Catalyst Pharma insider files Form 144 to sell 30,000 shares on NASDAQ
Rhea-AI Filing Summary
Catalyst Pharmaceutical, Inc. (CPRX) filing a Form 144 notifies the proposed sale of 30,000 common shares through Fidelity Brokerage Services with an aggregate market value of $585,640.54. The shares represent options granted on 12/19/2018 and were acquired on 09/04/2025; payment is expected in cash. The filing lists 122,391,010 shares outstanding and names NASDAQ as the exchange for an approximate sale date of 09/04/2025. It also discloses a recent sale of 20,000 shares by Brian Elsbernd on 09/03/2025 for gross proceeds of $401,514.00. The filer certifies no undisclosed material adverse information.
Positive
- Full disclosure of sale details including broker, quantity, aggregate value, and acquisition source (option grant)
- Filer certifies no undisclosed material adverse information and follows Rule 144 reporting requirements
Negative
- Insider sell activity increases available share supply: 30,000 shares proposed and 20,000 shares sold recently
- Timing clustered (sale on 09/03/2025 and proposed sale on 09/04/2025) could be viewed unfavorably by some investors
Insights
TL;DR: Insider option exercise and planned sale of 30,000 shares is routine but increases share supply.

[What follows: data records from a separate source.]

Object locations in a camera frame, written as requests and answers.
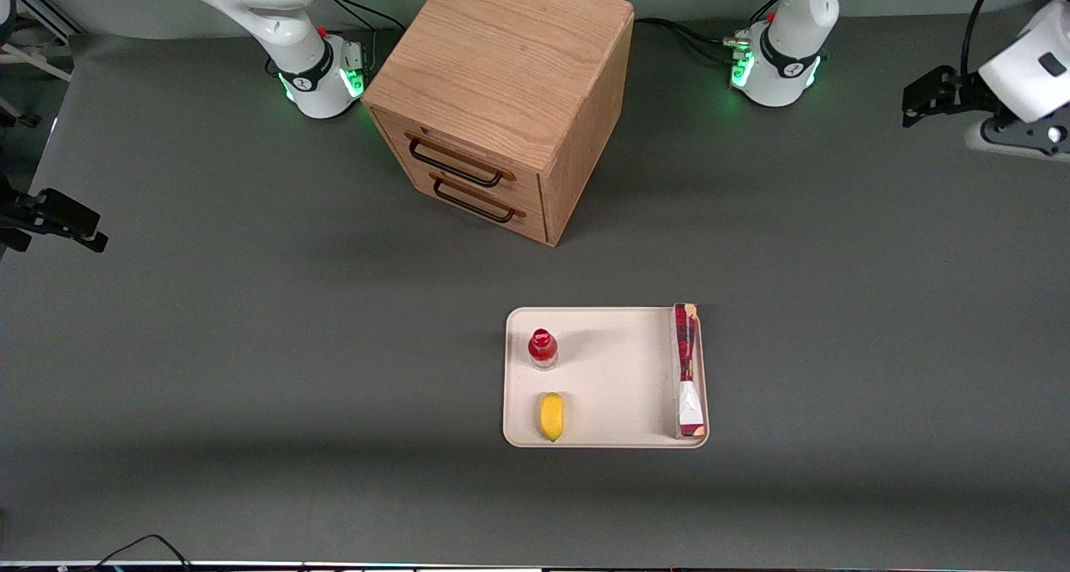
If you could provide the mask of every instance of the beige tray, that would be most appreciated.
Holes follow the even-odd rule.
[[[502,432],[514,447],[696,449],[709,437],[675,438],[673,309],[516,309],[505,321]],[[528,356],[538,328],[556,337],[556,367],[539,370]],[[696,336],[694,384],[706,408],[702,331]],[[551,443],[538,431],[547,392],[565,398],[565,433]]]

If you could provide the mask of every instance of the plastic bottle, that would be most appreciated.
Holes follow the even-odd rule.
[[[533,366],[549,370],[557,364],[557,339],[546,329],[535,329],[532,339],[528,340],[528,354]]]

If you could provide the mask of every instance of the wood grain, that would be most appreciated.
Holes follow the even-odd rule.
[[[631,49],[631,27],[630,18],[621,27],[616,45],[576,114],[574,130],[569,132],[557,152],[554,152],[551,167],[553,171],[541,180],[547,241],[551,245],[557,245],[565,232],[565,225],[572,217],[580,195],[621,118],[624,80]]]
[[[389,142],[391,150],[394,151],[394,156],[401,163],[406,174],[409,175],[409,180],[413,181],[413,183],[421,175],[430,172],[443,174],[450,183],[460,184],[460,186],[467,186],[471,190],[483,192],[486,198],[491,198],[494,202],[503,202],[505,205],[522,206],[523,210],[537,211],[539,217],[542,217],[542,197],[539,192],[537,174],[526,171],[508,171],[508,169],[502,171],[502,169],[493,168],[493,166],[486,164],[486,161],[478,160],[471,152],[465,152],[463,149],[450,144],[448,141],[443,144],[440,142],[442,137],[438,135],[430,137],[422,132],[419,125],[416,123],[408,119],[398,118],[396,114],[374,109],[372,118],[377,120],[377,125],[380,127],[380,132],[386,141]],[[409,145],[414,137],[419,139],[421,143],[417,152],[430,156],[435,160],[478,176],[478,179],[493,179],[496,171],[501,171],[503,176],[499,181],[498,186],[482,187],[474,183],[467,183],[464,179],[458,179],[456,175],[440,171],[440,169],[424,164],[412,156],[409,152]]]
[[[555,245],[621,114],[631,43],[622,0],[428,0],[364,94],[417,190],[435,176]],[[496,186],[445,174],[418,152]]]
[[[509,210],[513,210],[515,214],[511,220],[508,222],[501,222],[501,225],[495,222],[495,225],[503,227],[504,229],[509,229],[511,232],[520,233],[521,236],[528,236],[531,237],[531,239],[546,244],[546,221],[542,218],[541,210],[529,210],[528,206],[519,205],[515,202],[501,202],[496,198],[486,195],[485,191],[474,190],[471,186],[462,186],[459,181],[455,181],[447,175],[443,175],[443,173],[439,171],[413,174],[413,187],[416,187],[416,190],[431,196],[431,198],[446,203],[446,205],[454,206],[456,210],[464,211],[476,218],[484,217],[479,217],[476,213],[471,213],[471,211],[463,210],[463,207],[440,198],[440,196],[434,192],[435,179],[442,180],[443,187],[441,188],[447,195],[453,196],[453,198],[461,199],[463,202],[470,203],[470,205],[479,207],[479,210],[485,210],[487,213],[504,215],[508,213]]]
[[[631,14],[622,0],[428,0],[364,99],[551,172]]]

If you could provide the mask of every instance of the drawer handle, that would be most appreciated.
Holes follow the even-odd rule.
[[[447,202],[455,203],[455,205],[461,206],[462,210],[471,211],[471,213],[476,213],[476,214],[479,215],[479,217],[489,218],[489,220],[492,220],[494,222],[503,222],[503,223],[504,222],[508,222],[509,220],[511,220],[513,215],[517,213],[517,211],[511,210],[511,207],[510,207],[508,214],[505,214],[504,217],[499,217],[499,215],[496,215],[496,214],[487,213],[487,211],[482,210],[482,207],[479,207],[477,205],[470,205],[470,203],[465,202],[464,200],[459,199],[459,198],[455,198],[454,196],[450,196],[449,194],[446,194],[445,191],[440,190],[439,187],[441,187],[441,186],[442,186],[442,180],[435,179],[434,180],[434,195],[435,196],[439,196],[439,198],[442,198],[443,200],[446,200]]]
[[[428,156],[424,156],[424,154],[416,152],[416,145],[419,145],[419,139],[413,137],[412,141],[409,142],[409,153],[412,154],[412,157],[422,161],[422,164],[429,164],[434,168],[439,169],[440,171],[448,172],[449,174],[455,174],[457,176],[460,176],[460,179],[463,179],[465,181],[471,181],[471,183],[475,183],[477,186],[480,187],[498,186],[498,182],[502,180],[501,171],[495,172],[493,179],[486,180],[486,179],[478,179],[478,176],[470,172],[464,172],[461,169],[454,168],[447,164],[440,164],[439,160],[435,160],[434,158]]]

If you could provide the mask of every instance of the yellow fruit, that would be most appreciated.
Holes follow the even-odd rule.
[[[538,427],[551,443],[561,438],[561,433],[565,432],[565,400],[561,393],[544,393],[542,403],[539,404]]]

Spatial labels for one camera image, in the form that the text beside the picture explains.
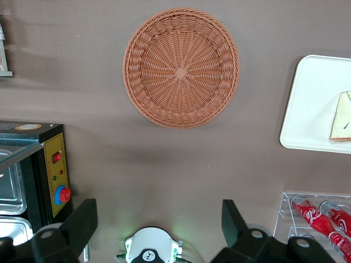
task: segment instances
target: stainless steel tray
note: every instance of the stainless steel tray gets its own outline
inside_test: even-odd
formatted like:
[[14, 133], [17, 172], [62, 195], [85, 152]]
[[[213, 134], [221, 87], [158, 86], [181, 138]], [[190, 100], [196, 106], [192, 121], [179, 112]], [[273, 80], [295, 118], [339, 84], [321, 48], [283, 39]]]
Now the stainless steel tray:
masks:
[[[10, 151], [0, 149], [0, 160], [7, 158]], [[0, 171], [0, 215], [20, 215], [27, 209], [21, 166], [13, 166]]]
[[22, 244], [33, 237], [31, 224], [24, 218], [0, 216], [0, 237], [10, 237], [14, 245]]

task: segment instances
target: red emergency stop button
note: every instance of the red emergency stop button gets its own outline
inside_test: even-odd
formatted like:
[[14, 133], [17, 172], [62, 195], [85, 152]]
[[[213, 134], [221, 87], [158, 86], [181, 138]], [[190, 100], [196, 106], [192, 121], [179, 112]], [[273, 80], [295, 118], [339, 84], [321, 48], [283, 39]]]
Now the red emergency stop button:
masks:
[[61, 160], [61, 154], [57, 152], [53, 155], [53, 163], [57, 163], [59, 160]]
[[63, 203], [67, 203], [71, 198], [71, 189], [63, 188], [60, 192], [60, 201]]
[[67, 203], [71, 198], [71, 190], [64, 185], [60, 185], [55, 192], [55, 204], [62, 205]]

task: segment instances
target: glass top
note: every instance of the glass top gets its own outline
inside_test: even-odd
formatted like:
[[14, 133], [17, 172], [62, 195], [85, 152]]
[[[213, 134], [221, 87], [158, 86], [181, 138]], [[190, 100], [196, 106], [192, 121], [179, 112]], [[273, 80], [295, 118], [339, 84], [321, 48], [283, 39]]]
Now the glass top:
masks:
[[39, 151], [44, 147], [38, 140], [0, 139], [0, 171]]

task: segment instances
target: blue button base
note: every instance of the blue button base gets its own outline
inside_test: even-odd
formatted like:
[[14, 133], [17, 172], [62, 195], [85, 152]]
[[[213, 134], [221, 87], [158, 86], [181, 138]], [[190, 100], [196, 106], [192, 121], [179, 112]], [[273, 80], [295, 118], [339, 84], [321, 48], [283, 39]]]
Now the blue button base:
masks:
[[66, 188], [64, 185], [60, 185], [57, 189], [56, 189], [56, 193], [55, 193], [55, 204], [57, 205], [62, 205], [62, 202], [60, 201], [60, 193], [61, 190], [63, 188]]

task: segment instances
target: bread slice
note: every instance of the bread slice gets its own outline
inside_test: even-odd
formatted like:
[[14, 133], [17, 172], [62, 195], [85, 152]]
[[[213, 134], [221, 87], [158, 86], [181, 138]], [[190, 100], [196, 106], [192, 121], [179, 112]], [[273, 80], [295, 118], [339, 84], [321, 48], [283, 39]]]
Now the bread slice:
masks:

The Form 144 documents an exercise-derived sale: 30,000 common shares from an option grant are slated for sale through Fidelity on NASDAQ with an aggregate value of $585,640.54, indicating a per-share price roughly aligned with that aggregate divided by quantity. The filing also records a prior sale of 20,000 shares by Brian Elsbernd one day earlier for $401,514.00. For investors, these are supply-side disclosures showing insiders monetizing equity; the filing does not state any change to operations or financial results.
TL;DR: Disclosure follows Rule 144 mechanics; signature statement asserts absence of undisclosed material information.
The submission includes required declarations that the seller is unaware of undisclosed material adverse information and references potential Rule 10b5-1 trading plans without indicating one was used. Dates of acquisition, option grant origin, payment method, and broker are all provided, meeting standard transparency expectations for an officer/director or affiliate disposition under Rule 144. No governance or compliance issues are alleged in the filing itself.